■ What you have to do ■
The entries below contain a stretch that opens with the line containing "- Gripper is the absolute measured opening" and closes with the line containing "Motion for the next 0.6"; set down that stretch exactly, both ends included, and nothing else.

+++ Provided entries +++

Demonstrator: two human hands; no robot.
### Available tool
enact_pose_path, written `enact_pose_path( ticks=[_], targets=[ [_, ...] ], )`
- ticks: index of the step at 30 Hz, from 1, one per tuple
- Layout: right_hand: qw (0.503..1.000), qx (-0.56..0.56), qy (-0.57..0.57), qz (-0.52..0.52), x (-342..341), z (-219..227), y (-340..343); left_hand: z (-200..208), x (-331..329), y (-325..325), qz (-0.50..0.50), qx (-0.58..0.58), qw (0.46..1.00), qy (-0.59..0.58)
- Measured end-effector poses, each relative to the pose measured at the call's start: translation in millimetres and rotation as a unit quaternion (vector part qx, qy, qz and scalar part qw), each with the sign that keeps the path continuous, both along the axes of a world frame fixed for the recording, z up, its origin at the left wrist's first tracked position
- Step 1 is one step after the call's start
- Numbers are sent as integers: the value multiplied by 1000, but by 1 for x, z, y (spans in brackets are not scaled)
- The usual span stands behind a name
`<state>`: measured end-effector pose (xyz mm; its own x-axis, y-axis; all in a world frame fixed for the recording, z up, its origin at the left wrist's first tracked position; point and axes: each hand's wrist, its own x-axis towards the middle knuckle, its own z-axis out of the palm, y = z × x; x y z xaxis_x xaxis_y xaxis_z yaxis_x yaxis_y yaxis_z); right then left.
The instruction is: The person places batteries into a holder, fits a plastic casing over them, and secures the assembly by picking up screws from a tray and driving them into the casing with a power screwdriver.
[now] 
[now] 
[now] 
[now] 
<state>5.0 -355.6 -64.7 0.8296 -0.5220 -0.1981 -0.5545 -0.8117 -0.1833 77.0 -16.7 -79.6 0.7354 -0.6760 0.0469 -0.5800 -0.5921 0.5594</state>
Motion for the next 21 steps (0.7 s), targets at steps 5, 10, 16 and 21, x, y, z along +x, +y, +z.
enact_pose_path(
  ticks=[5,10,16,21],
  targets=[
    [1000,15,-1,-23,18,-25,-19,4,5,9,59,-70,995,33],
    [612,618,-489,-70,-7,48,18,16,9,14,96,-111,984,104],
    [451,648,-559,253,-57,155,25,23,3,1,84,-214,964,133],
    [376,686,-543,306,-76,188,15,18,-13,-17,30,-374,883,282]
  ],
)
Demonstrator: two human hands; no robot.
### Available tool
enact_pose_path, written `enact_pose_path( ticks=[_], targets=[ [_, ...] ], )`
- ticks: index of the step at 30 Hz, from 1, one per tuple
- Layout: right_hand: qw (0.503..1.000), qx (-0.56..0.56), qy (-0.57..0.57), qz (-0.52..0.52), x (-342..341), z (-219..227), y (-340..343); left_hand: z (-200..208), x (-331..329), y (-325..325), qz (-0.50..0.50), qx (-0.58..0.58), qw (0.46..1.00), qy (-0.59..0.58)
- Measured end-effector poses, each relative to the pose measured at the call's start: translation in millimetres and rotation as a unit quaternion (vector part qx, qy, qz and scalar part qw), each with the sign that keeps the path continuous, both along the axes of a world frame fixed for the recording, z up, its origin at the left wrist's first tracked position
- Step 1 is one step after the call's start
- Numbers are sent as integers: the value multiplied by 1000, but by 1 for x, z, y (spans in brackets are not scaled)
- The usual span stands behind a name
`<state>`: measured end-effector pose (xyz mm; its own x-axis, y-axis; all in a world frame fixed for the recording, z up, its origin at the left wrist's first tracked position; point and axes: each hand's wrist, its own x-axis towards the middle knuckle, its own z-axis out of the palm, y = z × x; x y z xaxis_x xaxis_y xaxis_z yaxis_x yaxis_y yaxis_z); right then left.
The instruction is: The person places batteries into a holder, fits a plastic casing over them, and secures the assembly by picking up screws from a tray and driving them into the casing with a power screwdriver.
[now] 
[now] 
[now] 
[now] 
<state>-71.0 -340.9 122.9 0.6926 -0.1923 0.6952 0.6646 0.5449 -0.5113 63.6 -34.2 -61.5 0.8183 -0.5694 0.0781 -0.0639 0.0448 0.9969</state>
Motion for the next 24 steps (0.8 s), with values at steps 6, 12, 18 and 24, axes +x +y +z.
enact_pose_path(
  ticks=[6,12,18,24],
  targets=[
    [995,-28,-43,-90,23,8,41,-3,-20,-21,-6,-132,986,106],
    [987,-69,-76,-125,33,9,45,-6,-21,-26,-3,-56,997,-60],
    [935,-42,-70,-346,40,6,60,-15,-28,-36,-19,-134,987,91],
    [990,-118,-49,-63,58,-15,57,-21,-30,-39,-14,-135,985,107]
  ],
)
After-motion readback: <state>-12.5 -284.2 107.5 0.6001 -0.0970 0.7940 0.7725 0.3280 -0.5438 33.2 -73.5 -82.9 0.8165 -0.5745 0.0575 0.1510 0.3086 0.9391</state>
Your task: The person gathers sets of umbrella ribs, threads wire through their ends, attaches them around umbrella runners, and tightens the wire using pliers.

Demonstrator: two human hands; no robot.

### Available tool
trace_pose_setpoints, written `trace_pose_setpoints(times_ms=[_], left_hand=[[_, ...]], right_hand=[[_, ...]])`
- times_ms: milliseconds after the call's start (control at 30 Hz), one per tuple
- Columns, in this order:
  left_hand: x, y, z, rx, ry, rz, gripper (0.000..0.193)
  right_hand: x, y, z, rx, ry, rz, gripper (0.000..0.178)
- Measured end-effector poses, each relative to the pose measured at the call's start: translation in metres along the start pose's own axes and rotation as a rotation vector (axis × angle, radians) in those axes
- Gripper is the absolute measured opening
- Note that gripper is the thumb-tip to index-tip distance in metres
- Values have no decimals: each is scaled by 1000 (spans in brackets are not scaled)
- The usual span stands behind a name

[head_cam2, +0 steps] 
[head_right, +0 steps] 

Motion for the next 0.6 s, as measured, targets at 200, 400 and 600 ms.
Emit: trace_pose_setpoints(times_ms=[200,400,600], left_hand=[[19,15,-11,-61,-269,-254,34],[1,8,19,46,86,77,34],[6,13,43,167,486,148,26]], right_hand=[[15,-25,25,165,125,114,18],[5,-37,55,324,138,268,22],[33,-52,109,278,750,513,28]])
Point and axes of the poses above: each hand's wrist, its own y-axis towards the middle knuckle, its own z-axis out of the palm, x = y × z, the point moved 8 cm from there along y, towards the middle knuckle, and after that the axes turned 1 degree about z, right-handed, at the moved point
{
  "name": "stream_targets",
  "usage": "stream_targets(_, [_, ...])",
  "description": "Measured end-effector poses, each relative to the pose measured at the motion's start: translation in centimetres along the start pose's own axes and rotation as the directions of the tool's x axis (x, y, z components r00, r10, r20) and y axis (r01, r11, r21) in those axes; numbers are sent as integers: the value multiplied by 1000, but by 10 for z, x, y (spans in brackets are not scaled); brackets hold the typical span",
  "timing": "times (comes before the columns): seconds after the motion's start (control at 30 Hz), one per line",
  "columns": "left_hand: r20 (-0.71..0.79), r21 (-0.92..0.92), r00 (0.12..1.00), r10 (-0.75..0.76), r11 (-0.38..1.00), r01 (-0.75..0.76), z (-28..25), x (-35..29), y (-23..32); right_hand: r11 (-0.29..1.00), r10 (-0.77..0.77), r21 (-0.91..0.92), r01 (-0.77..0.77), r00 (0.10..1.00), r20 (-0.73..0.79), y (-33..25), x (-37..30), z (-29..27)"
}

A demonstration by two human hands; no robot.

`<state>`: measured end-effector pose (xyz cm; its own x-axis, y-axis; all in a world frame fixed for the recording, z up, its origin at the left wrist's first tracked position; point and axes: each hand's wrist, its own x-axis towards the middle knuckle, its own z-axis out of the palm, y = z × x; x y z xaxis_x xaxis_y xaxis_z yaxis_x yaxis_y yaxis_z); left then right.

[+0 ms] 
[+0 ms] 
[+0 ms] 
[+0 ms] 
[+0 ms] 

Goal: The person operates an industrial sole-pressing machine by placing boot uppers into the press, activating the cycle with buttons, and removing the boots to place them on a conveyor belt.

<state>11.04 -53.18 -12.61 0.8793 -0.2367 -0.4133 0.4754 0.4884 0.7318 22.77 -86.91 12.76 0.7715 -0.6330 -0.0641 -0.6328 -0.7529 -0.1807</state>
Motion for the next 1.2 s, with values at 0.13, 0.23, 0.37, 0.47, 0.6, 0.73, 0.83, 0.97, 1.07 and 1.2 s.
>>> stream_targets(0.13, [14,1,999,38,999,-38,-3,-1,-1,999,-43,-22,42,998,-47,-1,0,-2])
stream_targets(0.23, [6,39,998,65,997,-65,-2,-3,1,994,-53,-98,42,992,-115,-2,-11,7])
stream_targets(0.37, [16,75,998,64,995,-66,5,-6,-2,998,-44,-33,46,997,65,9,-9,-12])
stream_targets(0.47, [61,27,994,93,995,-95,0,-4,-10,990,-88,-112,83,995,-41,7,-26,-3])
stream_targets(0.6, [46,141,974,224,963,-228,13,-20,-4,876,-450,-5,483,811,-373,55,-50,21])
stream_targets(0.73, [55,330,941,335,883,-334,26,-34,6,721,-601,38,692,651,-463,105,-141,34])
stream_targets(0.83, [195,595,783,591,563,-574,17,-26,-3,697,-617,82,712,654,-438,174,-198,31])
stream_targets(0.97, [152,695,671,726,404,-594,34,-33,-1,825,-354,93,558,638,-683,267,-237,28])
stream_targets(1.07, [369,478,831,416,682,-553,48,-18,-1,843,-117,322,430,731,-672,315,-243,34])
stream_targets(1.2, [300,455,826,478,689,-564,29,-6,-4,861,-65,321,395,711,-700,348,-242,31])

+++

■ Your response ■
- Gripper is the absolute measured opening
- Note that gripper is the thumb-tip to index-tip distance in metres
- Values have no decimals: each is scaled by 1000 (spans in brackets are not scaled)
- The usual span stands behind a name

[head_cam2, +0 steps] 
[head_right, +0 steps] 

Motion for the next 0.6 s, as measured, targets at 200, 400 and 600 ms.

This concludes the response to the exercise.